Was, wenn Weihnachten nicht vor 2006 Jahren ,
sondern heute stattgefunden hätte ... ?

*Säugling in Stall gefunden - Polizei und Jugendamt ermitteln*

Schreiner aus Nazareth und unmündige Mutter vorläufig festgenommen

BETHLEHEM, JUDÄA -
In den frühen Morgenstunden wurden die Behörden von einem besorgten Bürger alarmiert. Er hatte eine junge Familie entdeckt, die in einem Stall haust.
Bei Ankunft fanden die Beamten des Sozialdienstes, die durch Polizeibeamte unterstützt wurden, einen Säugling, der von seiner erst 14-jährigen Mutter, einer gewissen Maria H. aus Nazareth, in Stoffstreifen gewickelt in eine Futterkrippe gelegt worden war.

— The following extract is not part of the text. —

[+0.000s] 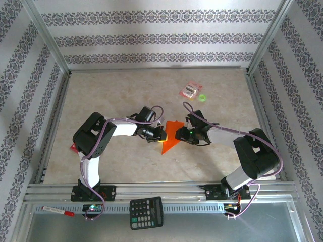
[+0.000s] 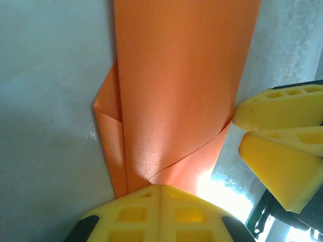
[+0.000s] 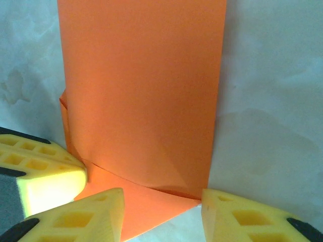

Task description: Fold a paper plane with a square sheet of paper (pick it up from the middle)

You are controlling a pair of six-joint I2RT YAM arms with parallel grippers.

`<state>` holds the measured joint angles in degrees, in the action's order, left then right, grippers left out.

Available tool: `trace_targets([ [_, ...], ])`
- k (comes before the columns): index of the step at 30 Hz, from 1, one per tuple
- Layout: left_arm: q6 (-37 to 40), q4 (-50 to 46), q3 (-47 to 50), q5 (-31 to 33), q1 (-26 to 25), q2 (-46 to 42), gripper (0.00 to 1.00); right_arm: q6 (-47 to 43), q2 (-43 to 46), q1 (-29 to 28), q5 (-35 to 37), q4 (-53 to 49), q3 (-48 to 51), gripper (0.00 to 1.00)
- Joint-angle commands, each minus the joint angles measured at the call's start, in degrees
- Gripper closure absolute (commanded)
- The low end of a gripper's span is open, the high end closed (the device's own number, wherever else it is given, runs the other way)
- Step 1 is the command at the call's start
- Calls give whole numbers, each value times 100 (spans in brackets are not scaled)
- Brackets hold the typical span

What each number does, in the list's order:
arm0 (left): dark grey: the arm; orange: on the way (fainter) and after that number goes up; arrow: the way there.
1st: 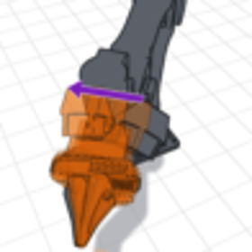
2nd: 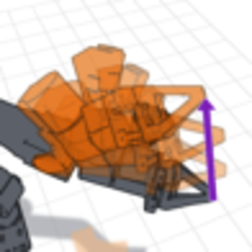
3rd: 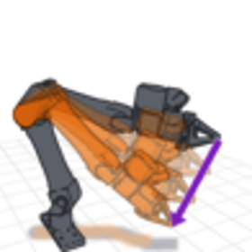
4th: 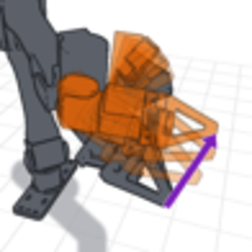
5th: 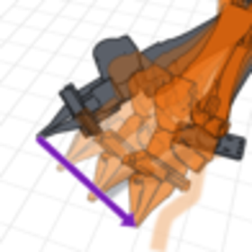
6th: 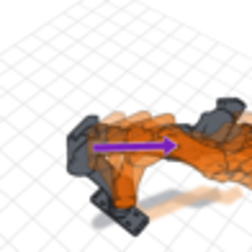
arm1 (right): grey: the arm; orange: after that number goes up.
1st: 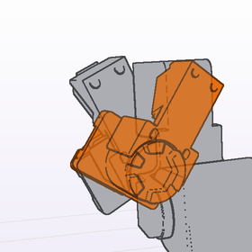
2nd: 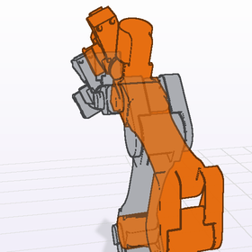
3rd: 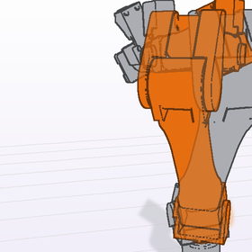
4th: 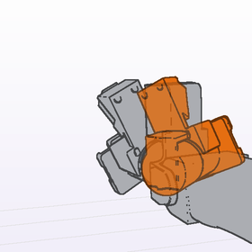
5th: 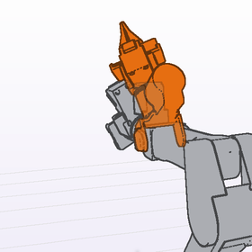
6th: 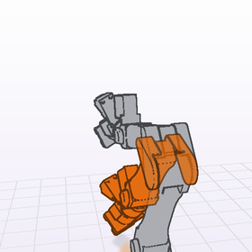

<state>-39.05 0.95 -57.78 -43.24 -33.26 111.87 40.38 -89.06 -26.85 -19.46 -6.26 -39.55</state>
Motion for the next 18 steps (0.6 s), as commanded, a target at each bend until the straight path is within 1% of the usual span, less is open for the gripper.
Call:
trace_targets([
  [1,73,-157,48,106,38,264,100,49,-119,-92,-444,666,-33,57],
  [6,82,-150,71,90,38,278,100,49,-165,-92,-585,744,-44,58],
  [10,88,-155,89,79,37,269,100,3,-76,-48,-477,671,15,58],
  [16,91,-170,81,79,38,260,100,-411,184,-18,408,-217,-155,57],
  [18,101,-166,82,79,38,265,100,-489,178,-33,563,-349,-175,56],
])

Bei der Festnahme von Mutter und Kind versuchte ein Mann, der später als Joseph H., ebenfalls aus Nazareth identifiziert wurde, die Sozialarbeiter abzuhalten.
Joseph, unterstützt von anwesenden Hirten, sowie drei unidentifizierten Ausländern, wollte die Mitnahme des Kindes unterbinden, wurde aber von der Polizei daran gehindert.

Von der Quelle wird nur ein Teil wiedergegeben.